The late physician John E. Sarno, one of the pioneers of mind-body medicine, referred to emotion-triggered pain disorders as Tension Myositis Syndrome (TMS), also known as the mind-body syndrome. Several well-known individuals, including Jimmy Kimmel, Howard Stern, Larry David, and Anne Bancroft, have publicly credited Sarno with curing their back pain after reading his books.

Centurion, a neurologist with more than 20 years of experience, recalls one of his patients with chronic lower back pain who found relief using Sarno's method. The patient was struggling with chronic pain and had tried physical therapy and a variety of methods without significant relief.

The daily reminders and the pain-emotion connection helped the patient realize that he'd been harboring years of anger and resentment toward his mother over a family issue. He believed his mother had treated him unfairly when distributing the family inheritance. As the man began to let go of his hard feelings, his chronic pain gradually disappeared.

Charli began journaling following the mind-body technique. Even before she realized it, writing in her journal helped her release emotions from her childhood to adulthood that may have been building up tension and contributing to her stress. At first, she felt writing about things that annoyed her was pointless. But, she said, emotions often come out while journaling that one doesn't even think about. It helped her process difficult emotions, and she began to feel her pain fading away.

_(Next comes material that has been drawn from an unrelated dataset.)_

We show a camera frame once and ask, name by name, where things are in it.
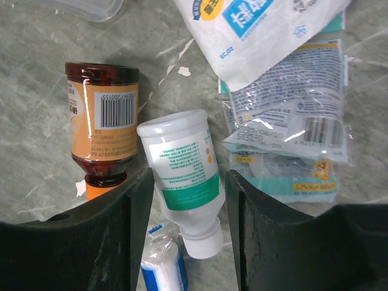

Now, whenever she experiences new physical symptoms, she first looks inside, reminding herself to see how she is feeling at the moment. She considers painful sensations a message from her body asking her to "tune into something" she might have been ignoring. She said that the human body is so much more powerful than we think, and we have the tools within us to help ourselves.

Somatic tracking is a core PRT technique that encourages patients to observe their pain with curiosity and reconceptualize it as physical sensations that are not harmful. They are guided to participate in routine activities, such as walking or bending, which they may have been avoiding due to fear of pain, and reappraise painful sensations as safe by reframing their pain beliefs. Finally, PRT addresses the emotional element of pain -- patients are guided to recognize and process their stress, anxiety, and past trauma and cultivate positive feelings.

PRT helps patients break the pain-fear cycle and rewire the brain's neural connections.

The results showed that 66 percent of patients in the PRT group became pain-free or nearly pain-free at the end of four weeks of treatment, compared to 20 percent in the placebo group and only 10 percent in the usual care group that had continued their ongoing care without receiving any other treatment during the trial. The health gains were largely maintained through one-year follow-up.

Following the completion of PRT, participants were interviewed about their experiences. They described the pain-emotion connection as a crucial treatment component and that PRT helped them distinguish between two types of pain: pain caused by injury and pain resulting from emotional discomfort. They showed a shift in mindset regarding their perception of pain.

Ashar believes non-pharmacological approaches like pain reprocessing therapy and related treatments could have a huge effect on this intractable problem in health care, offering "a promising path forward -- one where recovery from chronic pain is possible."